American chestnuts now exist mostly as a vast network of root systems underground (The AP)
American chestnuts now exist mostly as a vast network of root systems underground (The AP)

It's been a very long time since vendors sold the American chestnut on city sidewalks. It's no longer the variety whose smell some people associate with Christmastime as it wafts from street carts. Because it's virtually extinct.

But memories of the American chestnut's legacy keep resurfacing for the researchers who want to bring it back. They describe its wood that paneled the homes and schoolrooms of their grandparents, or the photographs of men on the street corners of old Baltimore, with hot bags of nuts cooked on charcoal.

“You can feel that connection to a place, and that connection to utility, and the connection to the importance that this tree played in virtually every aspect of the lives of people,” said Sara Fern Fitzsimmons, chief conservation officer with The American Chestnut Foundation, which is working to restore the tree to flourish as it once did, The AP reported.

Fitzsimmons said that will likely take a lot longer than many chestnut enthusiasts had hoped. Researchers have hit roadblocks with attempts to breed or genetically modify a version that can withstand the invasive blight that has hammered the species since the early 1900s. If and when they do find the right variety, they'll need to figure out how to plant it and help it thrive in forests that are under pressure from climate change, globalization and development.

Once a hallmark of forests from Georgia to New England, American chestnuts now exist mostly as a vast network of root systems underground, sending up shoots. They grow for a time, but the fungal blight takes hold when the trees start maturing. East Asian varieties, like those that introduced the blight in the first place, are immune to the blight, and produce most of the edible chestnuts for fall and winter snacking.

Still, American chestnut trees are better suited for timber, they're culturally loved by people all over North America and they used to be an important species for the ecological health of forests, providing a reliable source of nutritious food and shelter for wildlife and humans alike. “It was really a pretty significant species to lose,” said Amy Brunner, an associate professor at Virginia Tech who works on the tree's genetics. “The more diversity you lose, the less resilient that forest ecosystem is.”

The American Chestnut Foundation, among others, has been trying for decades to breed a hybrid that is mostly American in genetics but with the fungus-fighting traits of the Chinese type. Fitzsimmons said breeders have learned just how difficult that is — blight resistance involves several different genes and it has proven hard to separate them from the traits that distinguish Chinese chestnuts.

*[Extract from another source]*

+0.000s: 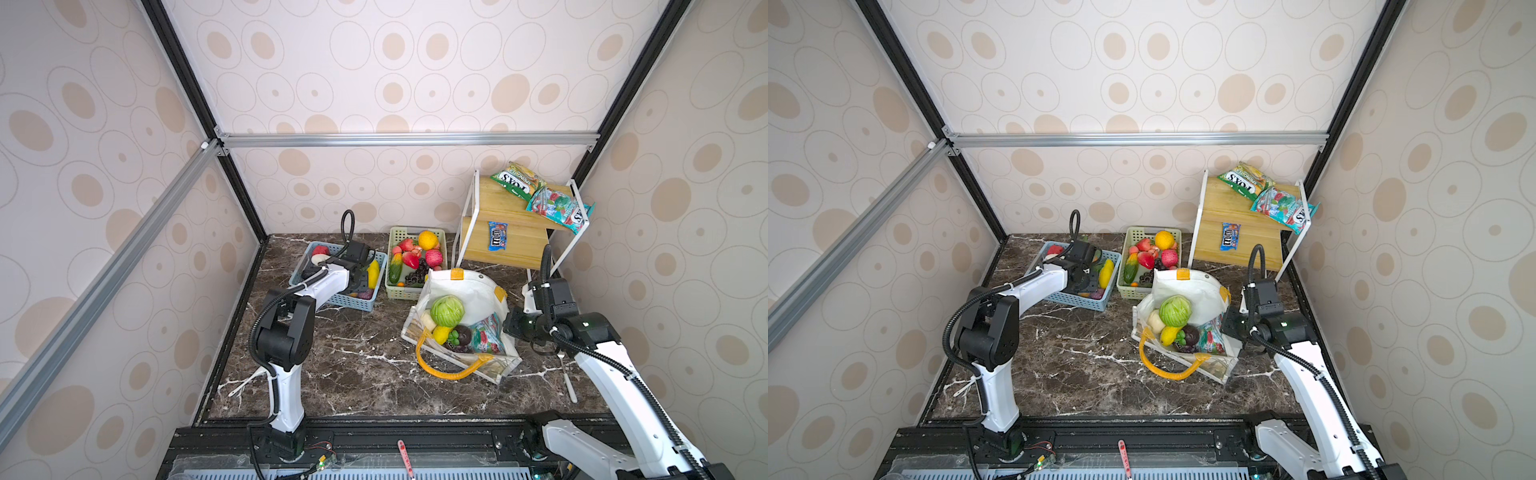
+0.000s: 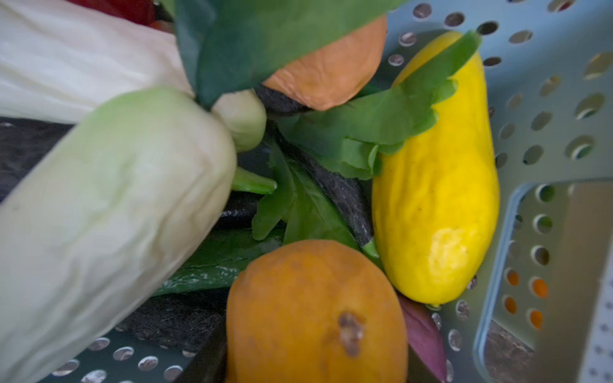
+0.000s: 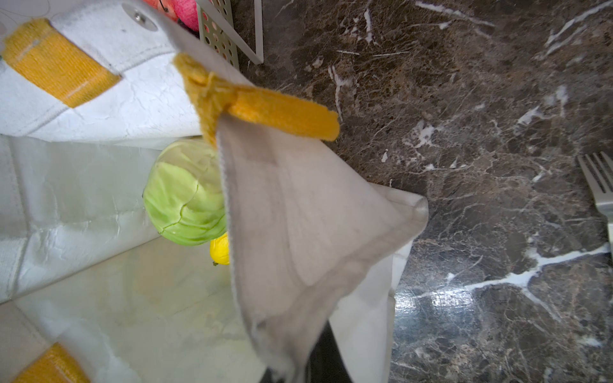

To speed the process, some scientists have been working on genetically modifying American chestnuts to see if they can boost their immunity that way instead. But progress was delayed by a recent mix-up involving two versions of a genetically modified American chestnut that scientists at State University of New York had hoped could get through the regulatory process as soon as this year.

“It kind of stinks that it happened because now it’s taking a little bit longer than we had hoped," said Linda McGuigan, a research support specialist at the university. But scientists there and elsewhere are continuing to pursue many avenues.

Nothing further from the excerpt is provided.